PostPosted: Wed Oct 18, 2017 11:22 am 

Joined: Thu Aug 26, 2004 2:50 pm
Posts: 2091
Location: Northern Illinois
Rick Rowlands wrote:
We occasionally have this " destruction of historic fabric through operation" discussion but we never have the "leave it sit outside and dissolve away for decades" discussion. Even the most well worn out but operable locomotive still is a better artifact than a locomotive that was "preserved" in the 1950s, never touched and then all those wonderful marks of craftsmanship allowed to corrode away years ago.

When a steam locomotive is not operated, it usually does not remain in a state that is in any way reminiscent of what a steam locomotive should look like. It is allowed to rust, components such as whistles, bells, headlights, gauges etc. may be removed and over time it becomes more of an abstract locomotive shaped object than an actual locomotive.


I beg to differ. All of the well established (and well financed) railway museums: California State Railway Museum, Nevada State Railway Museum, Pennsylvania State Railroad Museum, Lake Superior Railroad Museum, The Henry Ford, and the B&O Museum, among others, have late nineteenth century steam locomotives in their collections that are well preserved and not deteriorating.

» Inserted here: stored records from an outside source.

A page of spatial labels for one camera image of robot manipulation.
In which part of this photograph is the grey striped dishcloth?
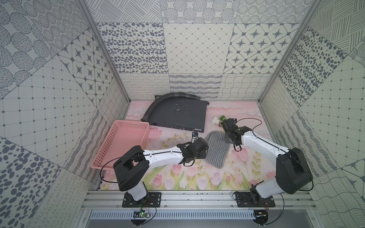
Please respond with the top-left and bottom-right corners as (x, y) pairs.
(204, 131), (230, 169)

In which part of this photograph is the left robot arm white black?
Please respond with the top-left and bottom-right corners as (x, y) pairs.
(113, 137), (209, 203)

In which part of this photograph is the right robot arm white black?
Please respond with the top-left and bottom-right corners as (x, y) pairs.
(220, 116), (313, 203)

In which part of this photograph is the green white toy spray gun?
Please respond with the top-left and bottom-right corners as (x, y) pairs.
(211, 116), (226, 127)

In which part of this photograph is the pink plastic basket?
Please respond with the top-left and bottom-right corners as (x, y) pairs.
(90, 120), (150, 171)

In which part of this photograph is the right small circuit board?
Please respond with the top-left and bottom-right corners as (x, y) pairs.
(254, 211), (268, 224)

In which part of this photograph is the small circuit board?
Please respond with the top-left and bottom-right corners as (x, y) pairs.
(133, 210), (150, 219)
(254, 211), (268, 224)

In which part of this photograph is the left small circuit board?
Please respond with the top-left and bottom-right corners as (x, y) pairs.
(133, 210), (150, 219)

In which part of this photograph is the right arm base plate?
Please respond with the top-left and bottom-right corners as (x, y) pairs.
(233, 192), (276, 208)

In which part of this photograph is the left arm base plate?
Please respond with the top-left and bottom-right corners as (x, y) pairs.
(122, 192), (162, 208)

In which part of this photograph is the aluminium frame rail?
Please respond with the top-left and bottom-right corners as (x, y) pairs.
(81, 191), (316, 210)

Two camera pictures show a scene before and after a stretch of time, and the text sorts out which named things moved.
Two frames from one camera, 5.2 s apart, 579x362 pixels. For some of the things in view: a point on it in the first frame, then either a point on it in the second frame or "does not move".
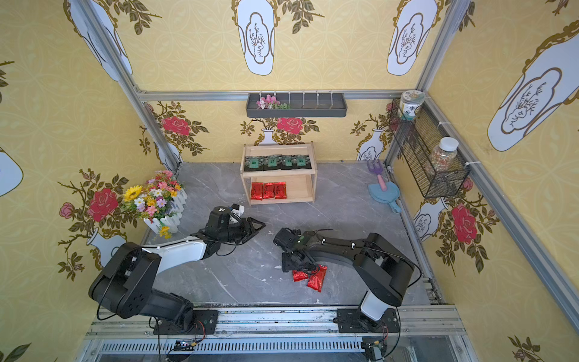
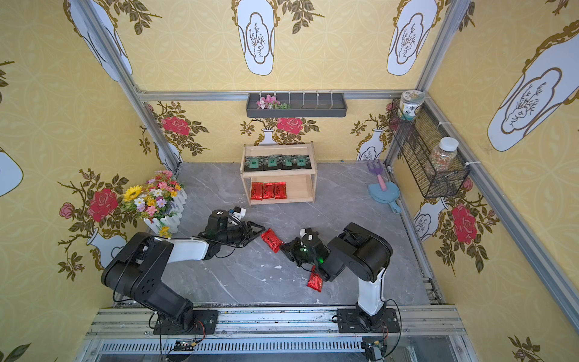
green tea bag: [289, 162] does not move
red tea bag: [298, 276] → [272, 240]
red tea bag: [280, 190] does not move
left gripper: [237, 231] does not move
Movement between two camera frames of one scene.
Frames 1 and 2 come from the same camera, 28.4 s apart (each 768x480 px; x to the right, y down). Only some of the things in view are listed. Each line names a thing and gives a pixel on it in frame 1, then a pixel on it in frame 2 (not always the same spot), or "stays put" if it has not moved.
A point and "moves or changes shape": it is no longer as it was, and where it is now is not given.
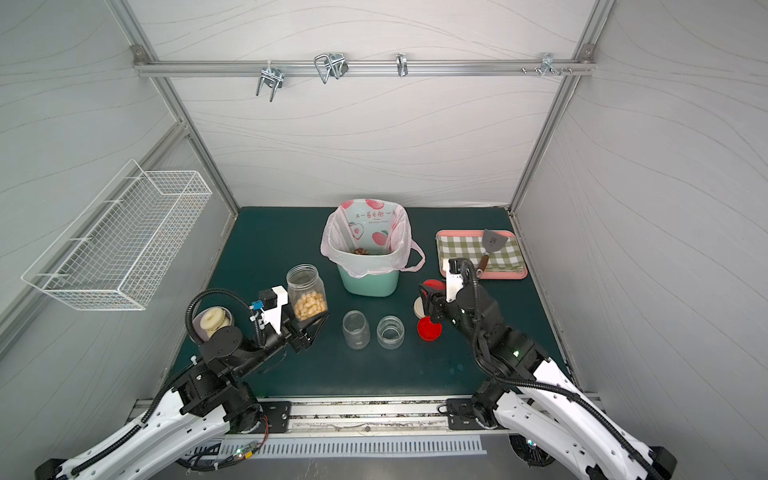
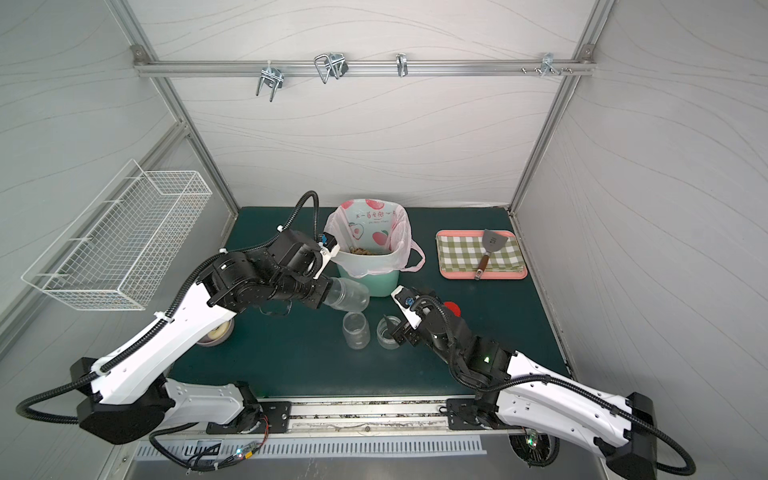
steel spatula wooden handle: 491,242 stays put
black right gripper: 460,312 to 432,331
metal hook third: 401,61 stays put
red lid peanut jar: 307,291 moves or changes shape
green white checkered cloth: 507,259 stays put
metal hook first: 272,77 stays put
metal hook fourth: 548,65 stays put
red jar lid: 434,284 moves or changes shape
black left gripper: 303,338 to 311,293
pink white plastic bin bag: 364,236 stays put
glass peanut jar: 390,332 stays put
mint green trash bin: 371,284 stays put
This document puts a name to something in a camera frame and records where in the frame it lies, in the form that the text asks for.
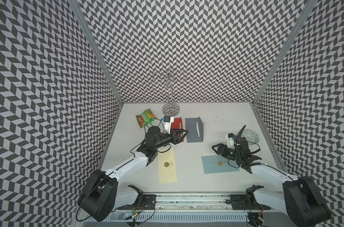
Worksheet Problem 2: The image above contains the dark grey envelope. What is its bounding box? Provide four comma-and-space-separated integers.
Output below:
185, 117, 204, 143

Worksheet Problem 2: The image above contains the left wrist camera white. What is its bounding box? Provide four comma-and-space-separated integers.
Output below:
161, 116, 174, 134

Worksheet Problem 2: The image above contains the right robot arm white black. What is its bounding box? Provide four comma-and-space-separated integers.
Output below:
212, 137, 332, 227

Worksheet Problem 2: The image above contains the aluminium front rail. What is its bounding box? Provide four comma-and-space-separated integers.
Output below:
75, 192, 314, 212

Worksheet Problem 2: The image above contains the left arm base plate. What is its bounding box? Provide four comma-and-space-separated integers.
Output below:
114, 184, 157, 211

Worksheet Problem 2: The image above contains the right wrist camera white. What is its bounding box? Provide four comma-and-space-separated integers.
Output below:
225, 133, 237, 148

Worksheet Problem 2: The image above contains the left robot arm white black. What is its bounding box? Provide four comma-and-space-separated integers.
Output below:
77, 126, 189, 222

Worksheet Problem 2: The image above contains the cream yellow envelope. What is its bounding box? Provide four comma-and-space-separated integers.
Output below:
157, 148, 178, 184

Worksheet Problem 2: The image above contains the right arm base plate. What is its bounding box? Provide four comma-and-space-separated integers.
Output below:
225, 185, 271, 210

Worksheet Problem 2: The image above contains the patterned ceramic bowl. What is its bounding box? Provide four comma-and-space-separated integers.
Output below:
242, 129, 260, 145

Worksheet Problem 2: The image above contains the green snack bag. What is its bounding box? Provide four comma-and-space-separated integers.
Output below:
136, 109, 156, 128

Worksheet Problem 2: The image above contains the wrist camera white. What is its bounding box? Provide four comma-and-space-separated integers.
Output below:
161, 116, 174, 134
225, 133, 237, 148

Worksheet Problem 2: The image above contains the red envelope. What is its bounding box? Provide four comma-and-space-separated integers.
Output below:
170, 117, 184, 145

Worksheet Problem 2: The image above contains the light blue envelope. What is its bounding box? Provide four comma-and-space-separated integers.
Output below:
201, 155, 239, 174

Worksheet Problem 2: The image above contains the chrome wire stand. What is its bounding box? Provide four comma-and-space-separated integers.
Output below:
151, 67, 186, 116

The problem with park engines is they are not preserved - they are ignored. They are simply pausing for a few decades on their way to the steel mill to be made into razor blades. The people who advocated for their display thought that acquisition was enough, and made no attempt at either conservation or interpretation. I dare say that in the next thirty years, when there is no longer anyone alive who saw them in service, one by one they will quietly resume their journey to meet their fate.

On the other hand, the engines in tourist railway service aren't really preserved either. As the decades roll by, they will be re-boilered with welded boilers, with welded in stays, receive roller bearings and strange new exhaust nozzles, and carry welded tenders with fake applique rivet heads, all in the interest of making them "better." They may still look like steam locomotives, but will have as much connection to their history as the Crown in the amusement park.

Of all the different organizations under the broad category of railway preservation, very few are sensitive to keeping things original, and fewer still are willing to spend the funds to do so.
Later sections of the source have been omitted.